United Spinal Updates

United Spinal Joins Forces to Create the Spasticity Alliance

United Spinal Association is joining with National Stroke Association and three other advocacy groups to raise awareness about spasticity and help people living with spasticity to resume normal daily activities.

Symptoms of spasticity include stiff, rigid muscles, involuntary contractions or muscle spasms, which may make it more difficult for a person to move or perform certain activities.

Those symptoms are what people with affected by stroke, traumatic brain injury, cerebral palsy, spinal cord injury and multiple sclerosis — experience.

The Spasticity Alliance will include the Brain Injury Association of America, Multiple Sclerosis Association of America and United Cerebral Palsy in addition to National Stroke Association and United Spinal Association.

“With the founding of the Alliance, there’s help in sight for those people living with the debilitating effects of spasticity,” said James Weisman, United Spinal’s president and CEO.

A website dedicated to the cause of easing spasticity’s muscle spasms and other symptoms, www.spasticityalliance.org, has launched in time for Spasticity Awareness Week, June 13-19.

The Spasticity Alliance will reach people living with spasticity and their caregivers through its web site that features a variety of educational resources, multimedia tools and personal stories—all geared toward people with specific conditions.

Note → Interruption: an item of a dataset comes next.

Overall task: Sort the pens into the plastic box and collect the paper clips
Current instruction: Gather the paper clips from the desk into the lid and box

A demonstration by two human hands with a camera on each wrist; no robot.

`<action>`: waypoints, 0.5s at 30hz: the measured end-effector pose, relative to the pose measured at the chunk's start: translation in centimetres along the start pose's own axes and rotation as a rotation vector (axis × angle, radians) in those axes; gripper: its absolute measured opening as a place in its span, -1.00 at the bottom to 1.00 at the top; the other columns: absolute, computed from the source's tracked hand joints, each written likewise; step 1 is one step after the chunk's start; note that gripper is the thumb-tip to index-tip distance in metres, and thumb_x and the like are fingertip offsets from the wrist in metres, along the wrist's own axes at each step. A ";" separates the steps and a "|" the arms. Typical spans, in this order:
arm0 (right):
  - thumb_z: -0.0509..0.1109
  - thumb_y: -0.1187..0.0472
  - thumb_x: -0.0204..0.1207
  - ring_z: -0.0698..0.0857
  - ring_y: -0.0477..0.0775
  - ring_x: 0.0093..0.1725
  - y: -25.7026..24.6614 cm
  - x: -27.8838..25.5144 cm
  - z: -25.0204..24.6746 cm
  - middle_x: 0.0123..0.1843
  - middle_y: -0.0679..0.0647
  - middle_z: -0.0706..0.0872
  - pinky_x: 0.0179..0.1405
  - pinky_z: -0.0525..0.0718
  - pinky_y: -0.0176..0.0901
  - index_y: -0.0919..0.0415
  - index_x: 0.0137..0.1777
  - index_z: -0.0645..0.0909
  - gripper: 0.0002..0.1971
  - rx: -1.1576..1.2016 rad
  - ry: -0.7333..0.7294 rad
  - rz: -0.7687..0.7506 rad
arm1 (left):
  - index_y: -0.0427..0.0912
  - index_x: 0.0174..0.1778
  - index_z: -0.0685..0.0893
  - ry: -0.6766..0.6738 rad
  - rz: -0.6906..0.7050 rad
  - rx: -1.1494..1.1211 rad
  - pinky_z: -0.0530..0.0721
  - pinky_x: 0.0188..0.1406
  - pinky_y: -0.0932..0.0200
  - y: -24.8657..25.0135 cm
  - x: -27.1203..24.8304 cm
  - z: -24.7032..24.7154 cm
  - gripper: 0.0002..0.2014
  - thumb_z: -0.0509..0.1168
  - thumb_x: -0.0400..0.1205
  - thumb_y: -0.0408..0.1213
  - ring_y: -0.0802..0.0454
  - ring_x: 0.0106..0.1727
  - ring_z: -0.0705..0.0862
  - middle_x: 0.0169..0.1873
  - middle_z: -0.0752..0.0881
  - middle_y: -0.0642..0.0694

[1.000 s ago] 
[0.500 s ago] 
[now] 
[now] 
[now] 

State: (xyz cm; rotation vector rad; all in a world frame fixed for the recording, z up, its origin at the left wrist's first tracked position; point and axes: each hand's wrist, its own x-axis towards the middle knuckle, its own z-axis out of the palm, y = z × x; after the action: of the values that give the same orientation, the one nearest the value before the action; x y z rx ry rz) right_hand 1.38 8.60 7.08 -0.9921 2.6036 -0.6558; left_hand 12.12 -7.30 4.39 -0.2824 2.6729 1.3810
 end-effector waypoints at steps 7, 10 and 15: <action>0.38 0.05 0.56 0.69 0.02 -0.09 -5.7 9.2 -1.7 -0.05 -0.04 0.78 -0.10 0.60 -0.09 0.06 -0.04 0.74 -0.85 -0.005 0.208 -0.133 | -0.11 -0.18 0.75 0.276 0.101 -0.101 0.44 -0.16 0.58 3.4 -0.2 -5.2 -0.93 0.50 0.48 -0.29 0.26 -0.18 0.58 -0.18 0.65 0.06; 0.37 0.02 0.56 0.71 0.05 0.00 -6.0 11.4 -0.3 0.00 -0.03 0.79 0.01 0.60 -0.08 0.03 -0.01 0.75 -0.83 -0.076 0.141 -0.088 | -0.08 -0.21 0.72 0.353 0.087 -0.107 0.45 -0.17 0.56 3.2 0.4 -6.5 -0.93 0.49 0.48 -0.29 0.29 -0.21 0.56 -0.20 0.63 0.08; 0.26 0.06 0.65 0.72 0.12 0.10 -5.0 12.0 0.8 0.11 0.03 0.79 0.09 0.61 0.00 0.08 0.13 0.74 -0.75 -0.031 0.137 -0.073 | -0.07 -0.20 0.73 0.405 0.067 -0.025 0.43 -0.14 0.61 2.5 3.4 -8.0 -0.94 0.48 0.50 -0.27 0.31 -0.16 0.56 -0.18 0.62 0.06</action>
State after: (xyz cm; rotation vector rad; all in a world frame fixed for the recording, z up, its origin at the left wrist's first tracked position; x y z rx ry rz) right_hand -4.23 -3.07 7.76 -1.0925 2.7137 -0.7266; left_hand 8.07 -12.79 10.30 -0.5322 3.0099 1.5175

The Spasticity Alliance web site aims to:

• Increase awareness of spasticity
• Address the onset of spasticity and its symptoms
• Offer management options which can include a combination of medications and therapies
• Empower people living with spasticity and caregivers to discuss their symptoms with their healthcare professionals
• Provide a clearinghouse of best-of-class education tools and resources
• Act as the go-to source for spasticity-related conditions
• Build a strong alliance of advocacy organizations to create a united voice for spasticity messaging, tools and resources.